The economic case extended beyond staffing counts. Supporters said DACA students have paid $1.2 billion in tuition and fees statewide since 2012, and they argued Wisconsin was undercutting its own investment when graduates could not obtain the licenses needed to work in their fields.
Advocates also framed the law as narrow. It does not create immigration benefits, alter federal rules or grant legal status. It allows state regulators to recognize existing federal work authorization for licensing purposes.
The federal backdrop remains unsettled. DACA renewals continued through early 2026 for Wisconsin’s recipients, but ongoing litigation still clouds the program’s future, and recipients must file renewal requests 120-150 days before an Employment Authorization Document expires to avoid a gap.
That timing now carries more weight for licensed workers in Wisconsin.
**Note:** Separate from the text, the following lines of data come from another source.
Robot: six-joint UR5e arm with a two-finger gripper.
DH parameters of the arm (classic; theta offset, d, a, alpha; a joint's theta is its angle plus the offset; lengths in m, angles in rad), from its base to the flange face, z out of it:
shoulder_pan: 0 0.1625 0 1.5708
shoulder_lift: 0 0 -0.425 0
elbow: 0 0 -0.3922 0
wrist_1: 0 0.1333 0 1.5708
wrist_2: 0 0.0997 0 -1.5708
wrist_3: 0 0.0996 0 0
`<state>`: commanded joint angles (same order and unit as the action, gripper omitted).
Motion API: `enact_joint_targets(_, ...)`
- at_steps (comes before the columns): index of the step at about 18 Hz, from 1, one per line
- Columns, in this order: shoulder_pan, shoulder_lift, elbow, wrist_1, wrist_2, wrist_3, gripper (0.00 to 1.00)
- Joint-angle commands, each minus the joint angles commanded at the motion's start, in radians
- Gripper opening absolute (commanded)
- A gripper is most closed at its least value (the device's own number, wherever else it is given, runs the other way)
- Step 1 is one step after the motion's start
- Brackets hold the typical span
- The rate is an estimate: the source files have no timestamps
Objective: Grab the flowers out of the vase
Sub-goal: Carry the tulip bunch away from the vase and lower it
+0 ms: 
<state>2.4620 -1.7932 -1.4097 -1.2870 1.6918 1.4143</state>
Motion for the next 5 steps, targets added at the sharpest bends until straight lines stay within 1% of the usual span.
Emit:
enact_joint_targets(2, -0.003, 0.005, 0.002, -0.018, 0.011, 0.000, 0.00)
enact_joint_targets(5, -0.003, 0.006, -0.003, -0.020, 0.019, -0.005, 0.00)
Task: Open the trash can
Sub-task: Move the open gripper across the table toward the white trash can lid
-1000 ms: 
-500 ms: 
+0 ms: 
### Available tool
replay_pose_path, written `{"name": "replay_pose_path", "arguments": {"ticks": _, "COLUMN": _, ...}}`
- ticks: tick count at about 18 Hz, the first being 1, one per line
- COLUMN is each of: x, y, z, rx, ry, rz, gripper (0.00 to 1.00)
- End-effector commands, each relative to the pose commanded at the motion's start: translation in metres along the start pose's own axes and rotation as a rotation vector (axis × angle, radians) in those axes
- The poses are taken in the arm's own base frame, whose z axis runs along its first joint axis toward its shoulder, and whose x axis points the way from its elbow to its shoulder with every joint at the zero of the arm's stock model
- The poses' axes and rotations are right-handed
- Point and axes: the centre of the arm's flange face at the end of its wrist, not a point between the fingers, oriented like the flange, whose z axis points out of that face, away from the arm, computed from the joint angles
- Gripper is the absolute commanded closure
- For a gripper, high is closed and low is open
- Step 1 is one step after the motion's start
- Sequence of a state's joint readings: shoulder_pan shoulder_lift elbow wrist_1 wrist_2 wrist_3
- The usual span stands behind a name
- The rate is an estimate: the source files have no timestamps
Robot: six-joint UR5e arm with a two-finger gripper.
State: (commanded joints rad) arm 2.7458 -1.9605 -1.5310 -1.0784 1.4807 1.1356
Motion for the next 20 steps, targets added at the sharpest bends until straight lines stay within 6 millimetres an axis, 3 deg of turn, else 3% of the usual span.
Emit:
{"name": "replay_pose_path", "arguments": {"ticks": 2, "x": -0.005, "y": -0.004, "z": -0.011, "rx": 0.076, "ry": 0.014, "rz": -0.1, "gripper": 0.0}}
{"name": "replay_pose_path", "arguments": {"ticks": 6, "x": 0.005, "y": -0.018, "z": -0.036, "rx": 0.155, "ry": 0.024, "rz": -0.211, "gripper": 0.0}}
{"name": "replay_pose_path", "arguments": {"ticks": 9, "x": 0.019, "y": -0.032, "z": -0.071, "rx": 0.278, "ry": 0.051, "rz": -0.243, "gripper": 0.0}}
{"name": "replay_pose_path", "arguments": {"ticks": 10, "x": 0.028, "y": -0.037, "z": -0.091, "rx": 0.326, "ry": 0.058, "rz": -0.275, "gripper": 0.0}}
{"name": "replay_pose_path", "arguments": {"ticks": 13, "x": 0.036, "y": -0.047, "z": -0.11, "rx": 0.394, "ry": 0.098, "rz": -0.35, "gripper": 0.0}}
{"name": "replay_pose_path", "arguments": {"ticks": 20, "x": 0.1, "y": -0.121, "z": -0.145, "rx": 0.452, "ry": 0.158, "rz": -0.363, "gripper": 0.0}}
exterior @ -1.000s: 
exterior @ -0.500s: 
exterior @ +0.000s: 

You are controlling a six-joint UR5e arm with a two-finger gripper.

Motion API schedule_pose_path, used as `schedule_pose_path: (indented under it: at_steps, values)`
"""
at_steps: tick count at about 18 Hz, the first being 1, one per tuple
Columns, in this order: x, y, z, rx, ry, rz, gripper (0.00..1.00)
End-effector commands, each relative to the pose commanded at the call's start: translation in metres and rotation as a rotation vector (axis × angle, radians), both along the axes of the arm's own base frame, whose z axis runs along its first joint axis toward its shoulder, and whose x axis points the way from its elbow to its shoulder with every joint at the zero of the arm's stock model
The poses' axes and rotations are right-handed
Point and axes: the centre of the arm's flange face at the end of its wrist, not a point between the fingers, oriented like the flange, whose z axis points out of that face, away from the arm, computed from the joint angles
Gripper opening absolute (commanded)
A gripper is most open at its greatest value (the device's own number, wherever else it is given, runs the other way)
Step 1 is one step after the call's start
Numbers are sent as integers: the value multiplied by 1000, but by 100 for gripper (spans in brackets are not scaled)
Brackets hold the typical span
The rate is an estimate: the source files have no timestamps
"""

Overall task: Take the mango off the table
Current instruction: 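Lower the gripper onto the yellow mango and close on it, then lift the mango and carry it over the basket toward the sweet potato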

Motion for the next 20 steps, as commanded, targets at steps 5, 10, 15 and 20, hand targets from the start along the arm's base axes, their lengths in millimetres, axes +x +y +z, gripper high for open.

A lapse in federal work authorization can interrupt the ability to practice, even after a person has completed the education, testing and licensing process.
Wisconsin’s move also stands apart from other federal immigration debates this year. On February 25, 2026, DHS Secretary Kristi Noem backed the Dalilah Law, a proposal that would bar states from issuing commercial driver’s licenses to non-citizens, while Wisconsin’s new law focused on professional services and tied each credential to existing federal authorization.
Evers’ office described Act 240 as a workforce measure aimed at high-need industries. Supporters said that approach helped build support across party lines, especially because the law preserved the ordinary licensing checks already in place for every applicant.
Rivera-Wagner closed the signing ceremony with a broad endorsement of the bill’s approach. “This is what good government looks like,” he said.